Pressure on Digital Asset Treasures Managers

As losses accumulate and asset premiums vanish, DAT managers find themselves under increasing pressure to make difficult decisions. They must weigh the pros and cons of pausing new purchases versus continuing operations in a challenging environment. Analysts have observed that most major DATs are now trading below their average crypto purchase prices, amplifying the urgency for managers to act. The fear of issuing new stock at a discount could inhibit value creation, as funds remain trapped with assets acquired at peak prices.

Potential Market Impact of Liquidation

The potential for forced liquidation of holdings poses risks not only for the DATs but also for the larger cryptocurrency market. If DAT managers are compelled to liquidate their substantial holdings in Bitcoin, Ethereum (ETH), and Solana (SOL), it could significantly amplify selling pressure across the market.

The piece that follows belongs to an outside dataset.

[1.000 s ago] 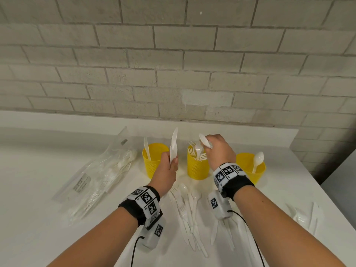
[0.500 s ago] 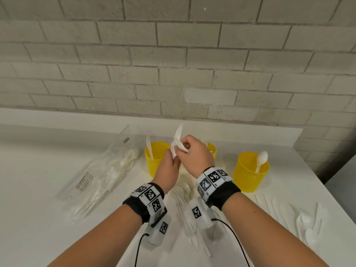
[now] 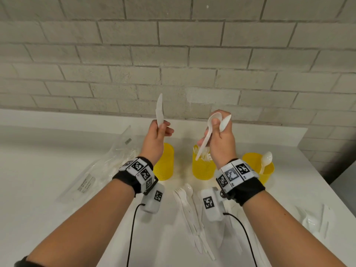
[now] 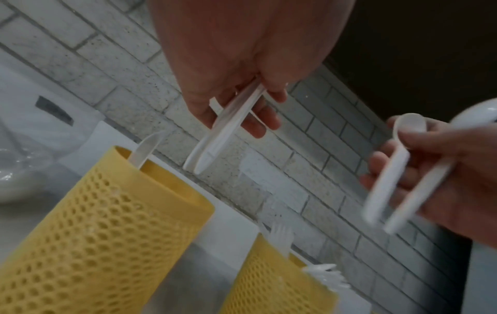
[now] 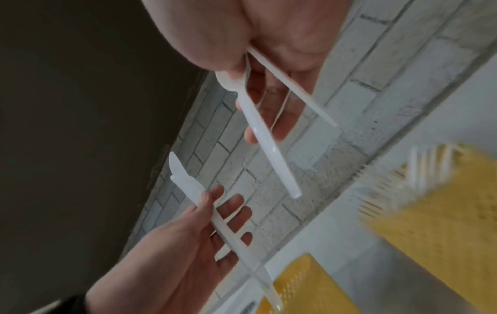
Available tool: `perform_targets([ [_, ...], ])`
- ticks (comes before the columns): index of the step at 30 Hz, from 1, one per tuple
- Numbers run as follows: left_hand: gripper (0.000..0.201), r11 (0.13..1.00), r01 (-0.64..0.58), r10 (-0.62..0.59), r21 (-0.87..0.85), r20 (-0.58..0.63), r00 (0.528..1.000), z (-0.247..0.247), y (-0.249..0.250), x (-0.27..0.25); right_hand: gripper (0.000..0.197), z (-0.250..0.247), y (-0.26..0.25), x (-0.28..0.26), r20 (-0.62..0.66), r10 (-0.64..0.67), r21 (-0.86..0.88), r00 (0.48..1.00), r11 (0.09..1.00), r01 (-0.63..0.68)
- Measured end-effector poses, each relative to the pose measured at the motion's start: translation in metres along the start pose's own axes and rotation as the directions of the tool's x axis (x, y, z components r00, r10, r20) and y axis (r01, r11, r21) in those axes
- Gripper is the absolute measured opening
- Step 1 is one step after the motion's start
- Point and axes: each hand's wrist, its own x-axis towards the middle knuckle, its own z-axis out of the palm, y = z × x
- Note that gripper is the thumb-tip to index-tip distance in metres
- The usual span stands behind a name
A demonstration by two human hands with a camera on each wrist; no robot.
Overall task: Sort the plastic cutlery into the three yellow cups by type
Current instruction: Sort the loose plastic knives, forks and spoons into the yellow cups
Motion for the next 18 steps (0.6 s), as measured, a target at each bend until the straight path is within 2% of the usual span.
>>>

This scenario risks testing the resilience of the entire DAT model, potentially leading to further declines in crypto prices and investor confidence. The interconnected nature of the markets means that a downturn in one area can ripple through others, affecting even the most stable digital assets.

Moving Forward: Strategies for Recovery

To navigate the current climate, investors and managers in the DeFi space need to adopt more cautious and strategic approaches. It may involve diversifying portfolios, reevaluating risk management strategies, and seeking alternative investment avenues that align better with current market conditions. Understanding consumer sentiment and maintaining transparency may also be vital in restoring investor confidence. In this changing landscape, the ability to adapt to market dynamics will be crucial for sustaining growth and fostering long-term investments.

Conclusion: The Evolving DeFi Landscape

The recent decrease in weekly inflows within the DeFi sector underscores the need for a new perspective on cryptocurrency investments. The diverging performance between Bitcoin and Digital Asset Treasuries serves as a cautionary tale about market volatility and the importance of risk management. As market sentiment continues to evolve, solutions must be sought that not only stabilize the current situation but also pave the way for future growth. By remaining agile and informed, investors can navigate the complexities of the DeFi market and position themselves for potential recovery in an unpredictable environment.